EXERCISE AIM
Within the listing, each line that has the string "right" should be copied.
============
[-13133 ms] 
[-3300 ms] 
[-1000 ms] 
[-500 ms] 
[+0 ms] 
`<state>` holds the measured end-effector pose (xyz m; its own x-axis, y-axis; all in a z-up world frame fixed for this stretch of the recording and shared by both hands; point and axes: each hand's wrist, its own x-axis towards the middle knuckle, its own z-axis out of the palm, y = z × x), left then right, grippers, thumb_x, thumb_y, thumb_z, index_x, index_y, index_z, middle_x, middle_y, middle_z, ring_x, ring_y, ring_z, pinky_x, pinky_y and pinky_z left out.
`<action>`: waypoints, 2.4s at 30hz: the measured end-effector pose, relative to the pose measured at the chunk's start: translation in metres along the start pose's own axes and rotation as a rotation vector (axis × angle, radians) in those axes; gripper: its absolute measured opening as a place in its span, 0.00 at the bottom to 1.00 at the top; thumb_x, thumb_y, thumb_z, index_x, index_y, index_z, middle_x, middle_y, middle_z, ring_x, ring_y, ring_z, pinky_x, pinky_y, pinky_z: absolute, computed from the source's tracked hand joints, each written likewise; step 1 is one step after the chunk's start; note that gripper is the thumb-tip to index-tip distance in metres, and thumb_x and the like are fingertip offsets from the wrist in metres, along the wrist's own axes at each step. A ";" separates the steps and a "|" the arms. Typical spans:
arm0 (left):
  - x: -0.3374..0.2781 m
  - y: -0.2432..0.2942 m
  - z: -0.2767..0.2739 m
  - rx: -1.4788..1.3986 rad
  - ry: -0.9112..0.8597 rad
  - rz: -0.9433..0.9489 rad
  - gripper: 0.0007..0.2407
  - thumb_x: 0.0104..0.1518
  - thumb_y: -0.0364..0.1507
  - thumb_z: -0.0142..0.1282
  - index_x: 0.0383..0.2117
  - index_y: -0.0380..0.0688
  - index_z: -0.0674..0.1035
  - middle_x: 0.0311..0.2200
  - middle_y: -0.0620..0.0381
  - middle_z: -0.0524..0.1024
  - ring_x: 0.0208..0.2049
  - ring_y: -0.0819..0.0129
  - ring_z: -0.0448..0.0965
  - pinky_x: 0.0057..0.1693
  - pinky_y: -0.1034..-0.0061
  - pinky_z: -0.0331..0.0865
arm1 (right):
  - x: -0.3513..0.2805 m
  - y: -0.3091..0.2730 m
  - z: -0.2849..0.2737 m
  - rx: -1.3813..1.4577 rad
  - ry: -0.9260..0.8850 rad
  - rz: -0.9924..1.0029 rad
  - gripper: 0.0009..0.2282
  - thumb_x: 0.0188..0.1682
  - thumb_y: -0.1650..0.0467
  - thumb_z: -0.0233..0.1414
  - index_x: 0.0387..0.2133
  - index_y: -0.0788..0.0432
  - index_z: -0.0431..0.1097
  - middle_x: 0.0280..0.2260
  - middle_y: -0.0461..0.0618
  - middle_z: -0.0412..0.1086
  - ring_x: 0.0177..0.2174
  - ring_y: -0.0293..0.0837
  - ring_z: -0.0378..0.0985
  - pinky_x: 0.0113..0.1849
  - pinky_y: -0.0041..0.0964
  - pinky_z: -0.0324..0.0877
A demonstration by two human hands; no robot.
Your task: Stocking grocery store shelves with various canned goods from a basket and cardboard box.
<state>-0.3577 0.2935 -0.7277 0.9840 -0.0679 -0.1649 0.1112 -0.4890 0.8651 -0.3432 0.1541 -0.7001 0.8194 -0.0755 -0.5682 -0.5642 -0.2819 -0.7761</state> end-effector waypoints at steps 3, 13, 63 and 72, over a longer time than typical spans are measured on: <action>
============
OUTPUT BELOW
`<state>` holds the measured end-effector pose (xyz m; its own x-axis, y-axis; all in a z-up world frame fixed for this stretch of the recording and shared by both hands; point and axes: each hand's wrist, its own x-axis towards the middle knuckle, its own z-axis out of the palm, y = z × x), left then right, grippers, thumb_x, thumb_y, thumb_z, index_x, index_y, index_z, middle_x, middle_y, middle_z, ring_x, ring_y, ring_z, pinky_x, pinky_y and pinky_z left out.
arm1 (right):

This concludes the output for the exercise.